Les vannes pneumatiques ont une pression de fonctionnement minimale et maximal, choississez donc un compresseur avec la bonne pression de travail.
L’apport en eau
L’apport en eau se fait simplement à l’aide d’un débitmètre, qui peut être manuel. Cependant, je vous conseille fortement d’opter pour un débitmètre automatique et réglable. Cela vous permettra d’ajouter précisément la quantité d’eau dans votre sac de substrat.
Pour le régler, il suffit :
- D’entrer une valeur en litres.
- De remplir un sac.
- De peser le sac.
- D’ajuster la valeur en litres jusqu’à obtenir précisément la quantité d’eau souhaitée dans chaque substrat.
En fait, ce réglage est essentiel car il y a toujours un léger décalage entre le paramétrage et le volume d’eau réellement fourni.
Il est également possible de créer un réservoir, comme une chasse d’eau qui se remplit automatiquement une fois vidée. Cela permet de gagner encore plus de temps entre chaque sac.
Il est même possible de lier le système de déclenchement électronique de l’apport en eau au système pneumatique d’apport en substrat, afin de remplir un sac d’eau et de substrat d’un seul coup de pédale.
Merci d’avoir lu cet article sur la conception d’une ensacheuse de substrat DIY. Si vous avez des questions ou des remarques, n’hésitez pas à nous laisser un commentaire :).
FAQ – Ensacheuse à substrat DIY
1. Pourquoi investir dans une ensacheuse à substrat plutôt que continuer à ensacher à la main ?
L’ensachage manuel devient rapidement un goulot d’étranglement en myciculture professionnelle. Une ensacheuse permet de multiplier par 5 à 10 votre productivité, en passant de 50 sacs/h à jusqu’à 250 sacs/h. Elle est donc essentielle dès que vous dépassez quelques dizaines de kilos de substrat par semaine.
2. Quel type d’ensacheuse dois-je construire en priorité : manuelle ou semi-automatique ?
Tout dépend de votre budget et de vos besoins.
- La manuelle est économique, mais physique et plus lente.
- La semi-automatique, avec des vannes pneumatiques et une pédale, est plus rapide, plus ergonomique et idéale pour un usage intensif.
Si vous prévoyez une montée en charge rapide, la version pneumatique est un meilleur investissement à long terme.
3. Quels substrats fonctionnent le mieux avec une ensacheuse ?

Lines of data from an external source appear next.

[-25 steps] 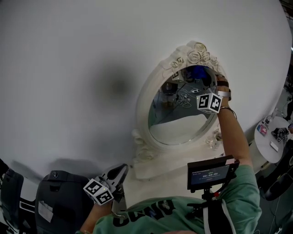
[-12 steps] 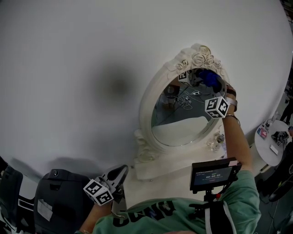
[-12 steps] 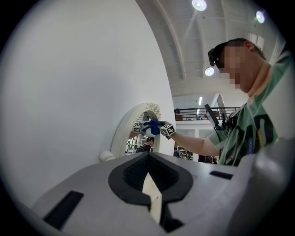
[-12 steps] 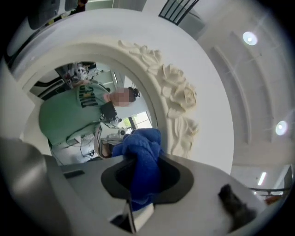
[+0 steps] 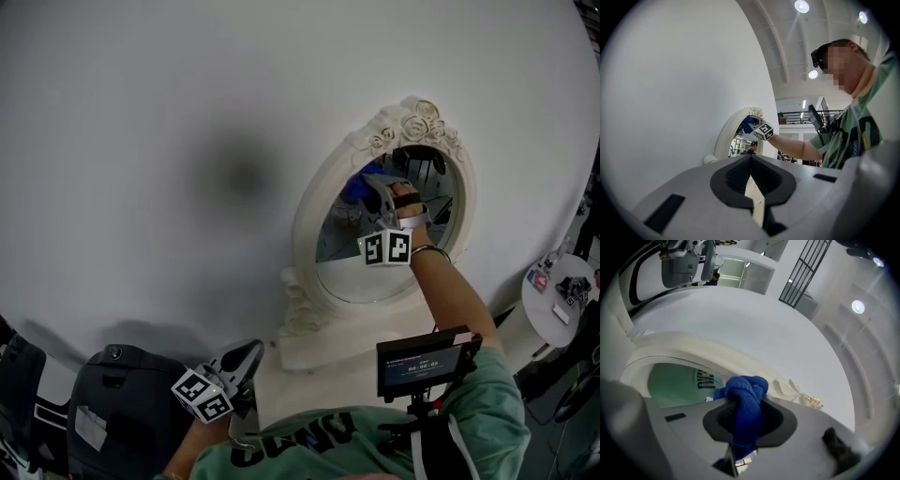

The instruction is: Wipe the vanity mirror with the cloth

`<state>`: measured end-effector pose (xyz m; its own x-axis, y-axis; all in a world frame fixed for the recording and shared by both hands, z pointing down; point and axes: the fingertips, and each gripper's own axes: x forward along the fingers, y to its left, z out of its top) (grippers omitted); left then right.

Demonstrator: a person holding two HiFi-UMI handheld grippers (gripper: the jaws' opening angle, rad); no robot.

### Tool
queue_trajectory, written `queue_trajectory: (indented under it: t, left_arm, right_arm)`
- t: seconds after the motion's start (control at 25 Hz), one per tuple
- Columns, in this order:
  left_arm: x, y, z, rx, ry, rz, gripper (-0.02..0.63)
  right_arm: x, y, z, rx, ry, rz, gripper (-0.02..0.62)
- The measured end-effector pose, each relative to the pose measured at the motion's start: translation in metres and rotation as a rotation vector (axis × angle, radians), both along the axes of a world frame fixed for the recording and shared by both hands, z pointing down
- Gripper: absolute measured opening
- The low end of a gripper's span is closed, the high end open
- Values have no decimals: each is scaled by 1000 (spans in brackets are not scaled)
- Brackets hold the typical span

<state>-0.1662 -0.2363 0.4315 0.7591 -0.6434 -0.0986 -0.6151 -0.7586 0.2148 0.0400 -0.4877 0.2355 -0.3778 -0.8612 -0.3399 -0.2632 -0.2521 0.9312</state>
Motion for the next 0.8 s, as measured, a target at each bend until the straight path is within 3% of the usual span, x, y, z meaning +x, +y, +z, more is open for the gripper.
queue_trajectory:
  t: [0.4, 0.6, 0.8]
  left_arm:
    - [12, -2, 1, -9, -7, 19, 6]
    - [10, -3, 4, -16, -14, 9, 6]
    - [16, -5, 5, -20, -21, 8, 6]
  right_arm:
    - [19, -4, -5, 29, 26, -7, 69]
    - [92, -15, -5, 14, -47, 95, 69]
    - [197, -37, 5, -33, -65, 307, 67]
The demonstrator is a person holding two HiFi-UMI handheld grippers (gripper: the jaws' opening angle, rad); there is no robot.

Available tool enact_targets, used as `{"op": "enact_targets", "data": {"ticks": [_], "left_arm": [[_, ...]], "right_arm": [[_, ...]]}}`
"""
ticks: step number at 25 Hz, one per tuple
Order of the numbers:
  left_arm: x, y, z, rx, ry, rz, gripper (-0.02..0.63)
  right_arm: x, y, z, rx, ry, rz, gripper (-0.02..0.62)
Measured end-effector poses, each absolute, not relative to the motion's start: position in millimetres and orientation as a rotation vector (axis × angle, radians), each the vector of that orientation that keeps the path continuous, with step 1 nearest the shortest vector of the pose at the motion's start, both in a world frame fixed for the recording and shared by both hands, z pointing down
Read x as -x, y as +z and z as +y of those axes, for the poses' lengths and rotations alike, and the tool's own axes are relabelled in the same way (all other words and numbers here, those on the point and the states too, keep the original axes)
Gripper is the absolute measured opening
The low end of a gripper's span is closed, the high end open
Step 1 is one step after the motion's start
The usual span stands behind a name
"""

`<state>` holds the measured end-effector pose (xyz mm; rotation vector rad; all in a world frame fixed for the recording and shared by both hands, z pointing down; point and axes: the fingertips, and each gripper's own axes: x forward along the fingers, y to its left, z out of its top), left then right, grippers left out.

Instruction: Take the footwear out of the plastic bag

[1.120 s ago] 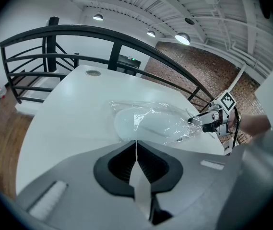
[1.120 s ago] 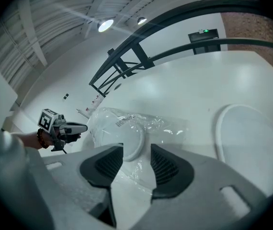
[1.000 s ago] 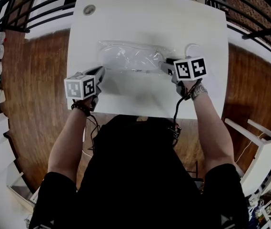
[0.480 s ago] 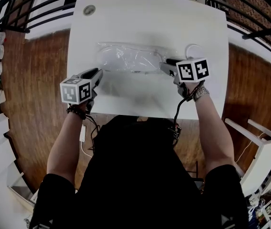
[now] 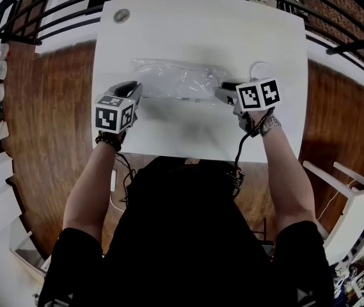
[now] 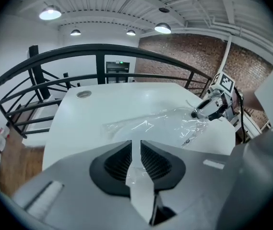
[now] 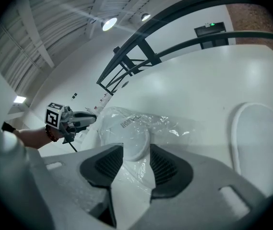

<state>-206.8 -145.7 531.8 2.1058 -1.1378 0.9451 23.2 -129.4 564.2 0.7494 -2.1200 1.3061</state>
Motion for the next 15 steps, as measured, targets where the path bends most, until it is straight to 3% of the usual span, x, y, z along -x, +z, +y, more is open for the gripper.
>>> {"op": "enact_targets", "data": {"ticks": [10,15], "left_arm": [[216.2,544.4,-144.8,-2.067,0.998,-1.181,0.080],[238.5,547.4,-150.0,-1.970,0.919,-1.271,0.203]], "right_arm": [[-20.2,568.3,-127.1,-0.719,1.348,-2.116,0.164],[-22.1,568.6,-127.7,-0.719,1.347,-2.117,0.164]]}}
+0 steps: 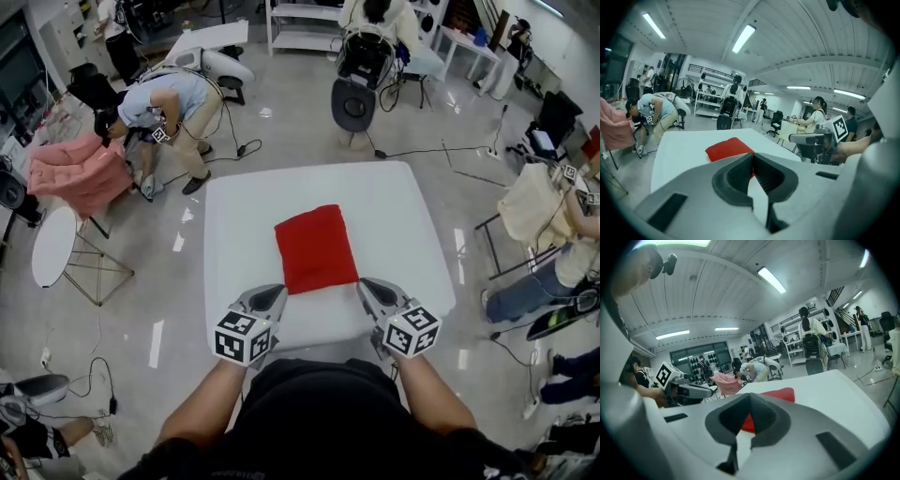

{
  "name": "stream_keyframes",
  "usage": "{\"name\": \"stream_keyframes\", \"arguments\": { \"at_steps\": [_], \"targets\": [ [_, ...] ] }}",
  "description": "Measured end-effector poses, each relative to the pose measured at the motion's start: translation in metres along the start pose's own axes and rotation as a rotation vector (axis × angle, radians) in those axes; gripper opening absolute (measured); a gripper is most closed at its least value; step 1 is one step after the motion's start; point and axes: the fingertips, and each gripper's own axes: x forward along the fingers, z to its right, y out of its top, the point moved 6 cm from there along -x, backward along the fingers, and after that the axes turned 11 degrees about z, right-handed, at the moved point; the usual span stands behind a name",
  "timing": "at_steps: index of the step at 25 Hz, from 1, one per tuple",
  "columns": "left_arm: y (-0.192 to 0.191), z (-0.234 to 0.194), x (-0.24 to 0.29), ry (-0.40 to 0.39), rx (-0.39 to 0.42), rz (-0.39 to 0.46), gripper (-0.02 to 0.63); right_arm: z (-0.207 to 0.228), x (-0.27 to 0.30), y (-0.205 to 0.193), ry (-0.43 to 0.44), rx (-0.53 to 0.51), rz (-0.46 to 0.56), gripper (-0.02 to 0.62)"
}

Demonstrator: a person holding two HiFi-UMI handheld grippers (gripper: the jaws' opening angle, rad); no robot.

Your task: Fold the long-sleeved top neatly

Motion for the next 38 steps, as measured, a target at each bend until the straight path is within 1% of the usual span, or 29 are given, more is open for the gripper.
{"name": "stream_keyframes", "arguments": {
  "at_steps": [4, 8, 12, 18, 27, 38],
  "targets": [
    [-0.007, 0.014, -0.006, 0.024, -0.009, 0.016, 0.008, -0.003, -0.003, 0.002, 0.046, 0.008, -0.003, 0.003],
    [-0.017, 0.028, -0.019, 0.067, -0.033, 0.039, 0.008, -0.013, -0.018, 0.0, 0.074, -0.053, -0.038, 0.003],
    [-0.027, 0.05, -0.02, 0.105, -0.044, 0.049, 0.008, -0.008, -0.048, 0.001, 0.077, -0.064, -0.059, 0.003],
    [-0.033, 0.09, -0.025, 0.124, -0.012, 0.04, 0.008, 0.006, -0.086, -0.007, 0.066, -0.027, -0.08, 0.003],
    [-0.045, 0.122, -0.035, 0.15, -0.017, 0.022, 0.008, 0.003, -0.126, -0.013, 0.076, -0.01, -0.1, 0.003],
    [-0.062, 0.149, -0.048, 0.182, -0.018, 0.011, 0.008, -0.001, -0.153, -0.026, 0.097, -0.001, -0.139, 0.003]
  ]
}}
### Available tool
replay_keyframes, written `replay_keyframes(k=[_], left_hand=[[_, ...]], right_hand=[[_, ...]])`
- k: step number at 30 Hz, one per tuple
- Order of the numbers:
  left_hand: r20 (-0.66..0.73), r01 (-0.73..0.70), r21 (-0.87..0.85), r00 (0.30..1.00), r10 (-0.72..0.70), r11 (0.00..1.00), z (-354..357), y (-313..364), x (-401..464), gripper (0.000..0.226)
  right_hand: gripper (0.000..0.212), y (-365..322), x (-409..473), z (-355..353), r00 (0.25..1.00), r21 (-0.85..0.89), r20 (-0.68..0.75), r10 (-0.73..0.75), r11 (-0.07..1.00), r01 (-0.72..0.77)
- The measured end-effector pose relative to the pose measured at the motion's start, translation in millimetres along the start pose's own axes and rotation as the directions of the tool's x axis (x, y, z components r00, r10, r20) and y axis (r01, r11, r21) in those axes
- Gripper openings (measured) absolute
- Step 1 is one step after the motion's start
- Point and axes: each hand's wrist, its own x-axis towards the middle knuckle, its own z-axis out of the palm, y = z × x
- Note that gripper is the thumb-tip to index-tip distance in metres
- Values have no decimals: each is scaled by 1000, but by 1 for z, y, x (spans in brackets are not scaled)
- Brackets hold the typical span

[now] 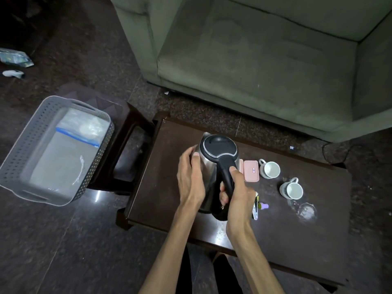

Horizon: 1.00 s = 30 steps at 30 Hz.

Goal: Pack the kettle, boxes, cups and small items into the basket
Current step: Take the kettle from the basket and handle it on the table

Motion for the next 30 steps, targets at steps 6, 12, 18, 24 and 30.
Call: replay_keyframes(k=[6,12,18,24,30], left_hand=[[-12,112,99,994,-111,989,-4,-20,-3,60],[-22,115,119,993,-113,986,-13,-24,-5,59],[-21,142,153,990,-140,978,-25,-32,-9,64],[43,178,266,980,-196,947,-32,-44,1,52],[80,186,346,971,-227,919,-35,-55,11,47]], right_hand=[[54,11,2,0,993,-70,57,100,993,-96],[54,16,-3,4,989,-82,62,132,989,-126],[54,27,-11,11,980,-65,49,193,980,-190],[49,40,-13,19,964,28,35,263,964,-264],[50,45,-9,26,932,119,29,362,924,-363]])
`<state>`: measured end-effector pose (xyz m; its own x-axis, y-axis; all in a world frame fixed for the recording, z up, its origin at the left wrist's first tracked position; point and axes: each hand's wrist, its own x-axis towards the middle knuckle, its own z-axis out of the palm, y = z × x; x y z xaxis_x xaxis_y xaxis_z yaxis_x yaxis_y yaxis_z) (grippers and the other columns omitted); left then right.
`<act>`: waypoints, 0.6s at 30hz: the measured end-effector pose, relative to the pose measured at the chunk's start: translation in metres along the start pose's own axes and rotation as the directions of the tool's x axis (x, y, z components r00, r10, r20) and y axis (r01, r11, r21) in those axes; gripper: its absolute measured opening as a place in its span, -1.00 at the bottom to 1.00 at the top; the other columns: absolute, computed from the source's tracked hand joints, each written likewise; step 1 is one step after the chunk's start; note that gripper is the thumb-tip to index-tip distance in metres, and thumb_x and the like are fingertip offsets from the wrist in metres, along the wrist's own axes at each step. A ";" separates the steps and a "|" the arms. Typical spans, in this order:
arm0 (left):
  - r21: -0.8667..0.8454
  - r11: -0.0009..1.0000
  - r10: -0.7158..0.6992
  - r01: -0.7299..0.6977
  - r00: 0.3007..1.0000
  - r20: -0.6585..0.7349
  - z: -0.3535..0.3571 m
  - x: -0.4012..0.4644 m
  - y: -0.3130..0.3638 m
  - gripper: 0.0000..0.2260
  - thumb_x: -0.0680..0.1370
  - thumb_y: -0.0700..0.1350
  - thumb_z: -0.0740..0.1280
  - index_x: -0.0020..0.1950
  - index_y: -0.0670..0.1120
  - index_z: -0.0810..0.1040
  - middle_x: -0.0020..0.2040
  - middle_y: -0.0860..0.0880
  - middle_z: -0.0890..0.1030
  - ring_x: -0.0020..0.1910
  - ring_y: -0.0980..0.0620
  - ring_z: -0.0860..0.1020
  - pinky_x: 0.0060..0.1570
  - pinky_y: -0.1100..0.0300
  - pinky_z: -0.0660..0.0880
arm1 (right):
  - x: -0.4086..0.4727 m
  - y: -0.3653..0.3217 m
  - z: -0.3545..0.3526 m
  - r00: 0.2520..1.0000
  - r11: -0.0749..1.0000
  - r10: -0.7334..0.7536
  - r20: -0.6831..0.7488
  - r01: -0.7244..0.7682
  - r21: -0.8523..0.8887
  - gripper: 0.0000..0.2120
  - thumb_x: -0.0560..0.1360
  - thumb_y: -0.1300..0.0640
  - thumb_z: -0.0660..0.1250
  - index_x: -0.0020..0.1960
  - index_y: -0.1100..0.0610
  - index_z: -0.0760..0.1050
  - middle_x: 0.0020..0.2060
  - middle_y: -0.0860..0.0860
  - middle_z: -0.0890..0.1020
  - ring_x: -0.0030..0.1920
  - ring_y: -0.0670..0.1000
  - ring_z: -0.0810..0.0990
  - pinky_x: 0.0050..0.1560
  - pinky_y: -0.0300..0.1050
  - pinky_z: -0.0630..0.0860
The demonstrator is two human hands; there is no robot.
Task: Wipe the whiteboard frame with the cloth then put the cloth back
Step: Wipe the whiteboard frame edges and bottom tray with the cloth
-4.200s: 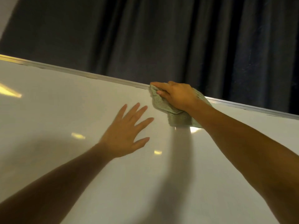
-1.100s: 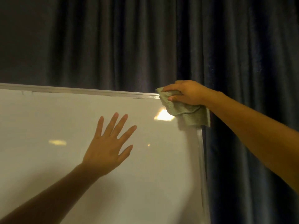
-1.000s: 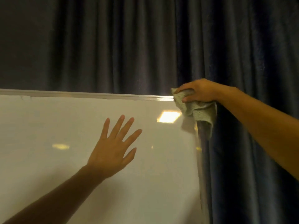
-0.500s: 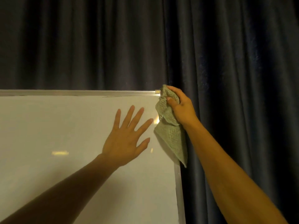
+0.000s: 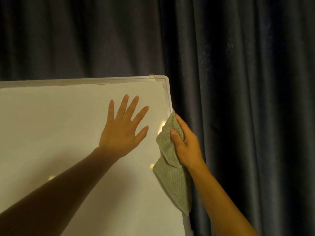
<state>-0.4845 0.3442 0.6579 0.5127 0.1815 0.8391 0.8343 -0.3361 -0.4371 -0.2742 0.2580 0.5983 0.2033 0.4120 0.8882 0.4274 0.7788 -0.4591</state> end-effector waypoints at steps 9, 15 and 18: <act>-0.024 0.998 -0.063 0.064 0.997 0.050 0.006 -0.017 0.036 -0.27 0.65 0.39 -0.23 0.74 0.04 -0.04 0.75 -0.14 -0.10 0.72 -0.25 -0.10 0.62 -0.42 -0.05 | -0.087 0.023 -0.033 0.955 0.976 0.171 0.241 -0.131 -0.172 -0.44 0.65 0.18 0.26 0.59 0.07 0.16 0.38 -0.10 0.49 0.33 -0.21 0.48 0.34 -0.30 0.38; -0.044 0.985 -0.164 0.169 0.981 0.099 0.010 -0.023 0.071 -0.25 0.63 0.37 -0.30 0.74 0.03 -0.06 0.74 -0.18 -0.11 0.72 -0.28 -0.11 0.64 -0.38 -0.07 | -0.126 0.033 -0.050 0.909 0.954 0.227 0.349 -0.136 -0.266 -0.42 0.65 0.09 0.27 0.60 0.01 0.13 0.02 -0.29 0.57 0.02 -0.25 0.60 0.14 -0.33 0.50; -0.030 0.989 -0.139 0.143 0.984 0.115 0.013 -0.033 0.089 -0.26 0.64 0.35 -0.31 0.74 0.01 -0.07 0.74 -0.20 -0.09 0.72 -0.29 -0.08 0.63 -0.39 -0.05 | -0.148 0.034 -0.048 0.901 0.954 0.259 0.348 -0.183 -0.238 -0.42 0.65 0.13 0.27 0.60 0.06 0.14 0.15 -0.19 0.54 0.12 -0.28 0.54 0.28 -0.11 0.51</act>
<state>-0.4242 0.3201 0.5873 0.4121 0.3312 0.8488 0.8925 -0.3344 -0.3028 -0.2480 0.2008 0.4524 -0.0124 0.7378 0.6749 0.5801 0.5551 -0.5961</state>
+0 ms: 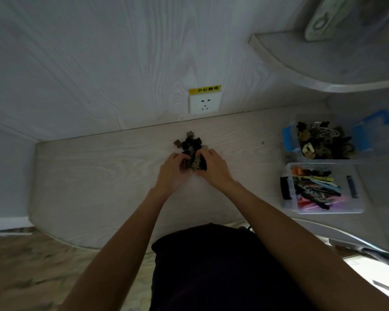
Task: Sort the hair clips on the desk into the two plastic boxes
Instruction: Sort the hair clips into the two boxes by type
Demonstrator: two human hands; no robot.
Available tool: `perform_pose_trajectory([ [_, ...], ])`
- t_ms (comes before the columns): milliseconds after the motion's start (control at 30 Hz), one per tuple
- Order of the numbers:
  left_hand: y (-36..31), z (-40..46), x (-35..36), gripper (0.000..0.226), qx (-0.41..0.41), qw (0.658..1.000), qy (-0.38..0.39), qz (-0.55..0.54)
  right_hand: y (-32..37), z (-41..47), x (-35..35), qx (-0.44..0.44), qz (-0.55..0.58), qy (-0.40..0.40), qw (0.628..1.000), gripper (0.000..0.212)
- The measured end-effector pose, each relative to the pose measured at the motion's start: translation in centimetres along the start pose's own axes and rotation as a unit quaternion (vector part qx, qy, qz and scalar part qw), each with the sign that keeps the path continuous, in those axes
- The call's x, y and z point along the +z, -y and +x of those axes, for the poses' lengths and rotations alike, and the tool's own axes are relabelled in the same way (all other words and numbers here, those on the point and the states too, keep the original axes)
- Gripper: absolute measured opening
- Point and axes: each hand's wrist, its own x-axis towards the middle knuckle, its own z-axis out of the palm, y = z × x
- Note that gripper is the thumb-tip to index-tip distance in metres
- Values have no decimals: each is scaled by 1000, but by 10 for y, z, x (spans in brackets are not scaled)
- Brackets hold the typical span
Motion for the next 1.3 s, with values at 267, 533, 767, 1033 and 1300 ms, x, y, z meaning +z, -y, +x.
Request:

Le système est idéal pour les substrats en pellets, grâce à leur densité et leur fluidité. Mais il peut aussi fonctionner avec de la sciure, du son ou des mélanges plus légers, à condition de régler le volume entre les vannes pour garantir un poids précis par sac.
4. Comment régler précisément l’humidité du substrat avec une ensacheuse ?
Grâce à un débitmètre réglable, manuel ou automatique. Il suffit de :
- Entrer un volume d’eau.
- Remplir un sac.
- Le peser.
- Ajuster jusqu’à ce que le substrat atteigne l’humidité désirée.
C’est une étape clé pour éviter les contaminations et optimiser la fructification.
5. Puis-je intégrer un système de mélange directement dans l’ensacheuse ?
Oui, c’est l’option idéale. Elle demande plus de conception, mais permet de gagner du temps et d’éviter les transferts manuels. Sinon, un pré-mélange dans une bétonnière fonctionne très bien. Le choix dépendra de votre volume de production et de votre espace de travail.